The State Attorney’s Office defended its method of contact in a statement to local media Thursday.

“It is common practice of the State Attorney’s Office to communicate a separation of employment in person. In Ms. Mulfort’s case, attempts to communicate with her to notify her of her separation were unsuccessful,” the statement read. “The State Attorney’s Office followed its standard operating procedures to effectuate the separation process. The State Attorney thanks Ms. Mulfort for her public service.”

A spokesperson for the Orange County Sheriff’s Office told the Sentinel the sheriff was “not aware” that two of his deputies had been enlisted to accompany SAO personnel to Mulfort’s home, while confirming that their purpose in doing in doing so was solely to record the interaction on their body-worn camera.

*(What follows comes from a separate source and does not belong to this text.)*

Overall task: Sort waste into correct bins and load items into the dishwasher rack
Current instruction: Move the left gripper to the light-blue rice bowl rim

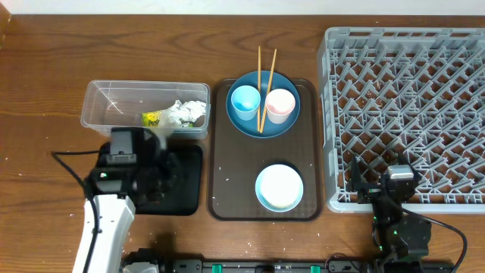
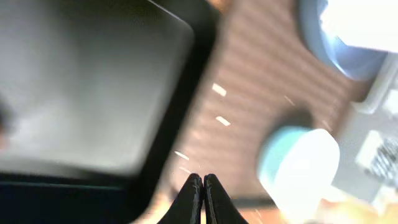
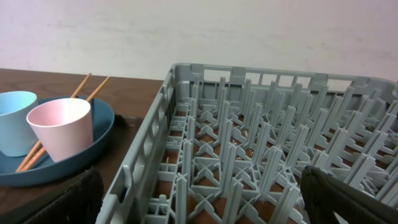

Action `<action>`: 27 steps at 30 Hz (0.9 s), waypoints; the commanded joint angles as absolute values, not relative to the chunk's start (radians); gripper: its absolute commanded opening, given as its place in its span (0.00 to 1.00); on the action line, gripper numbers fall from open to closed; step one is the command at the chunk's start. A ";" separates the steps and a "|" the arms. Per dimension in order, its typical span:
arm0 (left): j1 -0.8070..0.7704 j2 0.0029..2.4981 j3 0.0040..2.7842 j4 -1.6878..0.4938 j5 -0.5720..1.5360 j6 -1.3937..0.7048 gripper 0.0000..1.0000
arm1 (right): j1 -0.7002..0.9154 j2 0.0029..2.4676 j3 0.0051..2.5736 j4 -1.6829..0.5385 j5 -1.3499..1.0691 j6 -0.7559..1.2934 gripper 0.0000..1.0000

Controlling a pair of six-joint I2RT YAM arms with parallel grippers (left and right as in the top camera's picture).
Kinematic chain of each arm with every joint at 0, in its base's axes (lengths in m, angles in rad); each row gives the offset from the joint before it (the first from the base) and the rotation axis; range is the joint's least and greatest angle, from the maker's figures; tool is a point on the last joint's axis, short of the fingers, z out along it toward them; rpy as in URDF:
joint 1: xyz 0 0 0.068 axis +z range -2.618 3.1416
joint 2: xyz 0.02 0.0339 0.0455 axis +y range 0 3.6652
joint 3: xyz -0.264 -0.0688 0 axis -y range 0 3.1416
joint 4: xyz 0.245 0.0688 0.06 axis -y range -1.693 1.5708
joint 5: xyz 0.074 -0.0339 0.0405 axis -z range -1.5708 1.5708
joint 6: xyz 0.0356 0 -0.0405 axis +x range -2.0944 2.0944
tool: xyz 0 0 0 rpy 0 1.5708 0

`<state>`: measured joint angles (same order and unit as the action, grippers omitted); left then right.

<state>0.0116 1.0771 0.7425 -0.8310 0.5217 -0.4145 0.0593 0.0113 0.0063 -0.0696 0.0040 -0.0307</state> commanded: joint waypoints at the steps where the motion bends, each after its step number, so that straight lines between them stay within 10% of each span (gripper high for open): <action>1: -0.078 1.061 0.736 -0.832 0.651 -0.438 0.06 | 0.053 0.007 0.006 -0.073 0.011 -0.031 0.99; 27: -0.892 1.212 0.768 -0.360 0.171 -0.780 0.07 | 0.053 0.007 0.006 -0.073 0.011 -0.031 0.99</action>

“While it is not uncommon for deputies to provide standby services, this should have been handled exclusively by the sworn investigators at the State Attorney’s Office,” said OCSO spokesperson Michelle Guido.

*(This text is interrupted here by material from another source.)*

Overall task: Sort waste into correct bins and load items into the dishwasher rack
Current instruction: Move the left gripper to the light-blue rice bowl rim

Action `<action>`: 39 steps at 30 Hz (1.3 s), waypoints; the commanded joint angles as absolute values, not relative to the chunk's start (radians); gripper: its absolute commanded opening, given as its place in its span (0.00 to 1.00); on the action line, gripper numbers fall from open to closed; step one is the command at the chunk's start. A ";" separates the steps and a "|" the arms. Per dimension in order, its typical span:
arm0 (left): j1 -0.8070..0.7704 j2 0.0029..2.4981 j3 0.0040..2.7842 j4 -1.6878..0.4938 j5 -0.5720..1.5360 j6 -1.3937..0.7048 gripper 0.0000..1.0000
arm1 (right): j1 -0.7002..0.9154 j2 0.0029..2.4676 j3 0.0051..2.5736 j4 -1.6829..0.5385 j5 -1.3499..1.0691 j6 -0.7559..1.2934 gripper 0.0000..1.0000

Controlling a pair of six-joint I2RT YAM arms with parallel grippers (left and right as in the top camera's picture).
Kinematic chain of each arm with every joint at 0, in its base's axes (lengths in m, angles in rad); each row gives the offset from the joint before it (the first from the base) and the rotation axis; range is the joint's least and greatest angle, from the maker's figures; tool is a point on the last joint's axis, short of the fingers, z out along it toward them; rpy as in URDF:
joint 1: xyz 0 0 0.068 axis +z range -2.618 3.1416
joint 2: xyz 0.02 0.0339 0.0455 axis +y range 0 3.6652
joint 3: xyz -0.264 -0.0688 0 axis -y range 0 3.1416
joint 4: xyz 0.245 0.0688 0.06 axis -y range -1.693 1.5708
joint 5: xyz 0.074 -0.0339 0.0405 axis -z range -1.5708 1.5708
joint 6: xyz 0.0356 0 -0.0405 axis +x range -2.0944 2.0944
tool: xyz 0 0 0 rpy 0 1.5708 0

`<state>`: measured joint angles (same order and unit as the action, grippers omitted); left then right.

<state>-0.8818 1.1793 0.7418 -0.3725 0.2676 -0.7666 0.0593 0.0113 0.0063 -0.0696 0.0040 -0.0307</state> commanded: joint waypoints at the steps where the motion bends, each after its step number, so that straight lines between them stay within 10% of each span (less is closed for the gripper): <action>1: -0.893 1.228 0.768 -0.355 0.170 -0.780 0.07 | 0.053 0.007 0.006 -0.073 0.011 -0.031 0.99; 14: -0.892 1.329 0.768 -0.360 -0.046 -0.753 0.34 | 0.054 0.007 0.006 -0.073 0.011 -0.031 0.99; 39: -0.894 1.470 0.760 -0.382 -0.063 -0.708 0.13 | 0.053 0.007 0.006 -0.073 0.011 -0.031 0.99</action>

Mulfort, on her personal X account (formerly known as Twitter), later blasted DeSantis Thursday evening for suspending her former boss, Worrell, describing the Republican governor and presidential hopeful as “Dictator DeSatan” and an “evil terrorist.”

DeSantis, who’s vying to make up ground in the polls amid a floundering presidential campaign, suspended Worrell, an elected public official, after months of speculation that he was planning to do such a thing, as a critic of her reformer approach to the criminal justice system.

The suspension came after Worrell was criticized by the Fraternal Order of Police, a law enforcement union, for a shooting involving two Orlando police officers earlier this month, perpetrated by a man who’d been released from jail in May on a $125,000 bond — something Worrell does not set, nor grant herself.

The DeSantis administration claimed Worrell’s record showed her office dismissed more cases than other state attorneys throughout Florida, and that the office under her leadership had a pattern of avoiding mandatory minimum sentences for drug trafficking and gun crimes. The administration also chided Worrell for allowing children accused of serious offenses “to evade incarceration when it would have been appropriate.”

Critics of the suspension have described the move as politically motivated and a subversion of democracy.

Data from the Florida Department of Law Enforcement shows the overall crime rate in Orange County dropped 9% from 2020 to 2021. In Osceola County, the crime rate dropped 11% in that same period. Orlando police chief Eric Smith also shared recently that violent crime, including shootings, has decreased in downtown Orlando over the last year. Worrell was elected State Attorney for the Ninth Judicial Circuit, with 66% support, in 2020.

Following her suspension, Worrell described DeSantis as a “weak dictator.” Members of the Orlando area community rallied in support of Worrell at Orlando City Hall on Thursday night.

Former State Attorney Andrew Warren of Hillsborough County was also suspended last year by DeSantis after he pledged not to prosecute those seeking or providing gender affirming care or an abortion. DeSantis appointed a “tough on crime” Republican to replace him.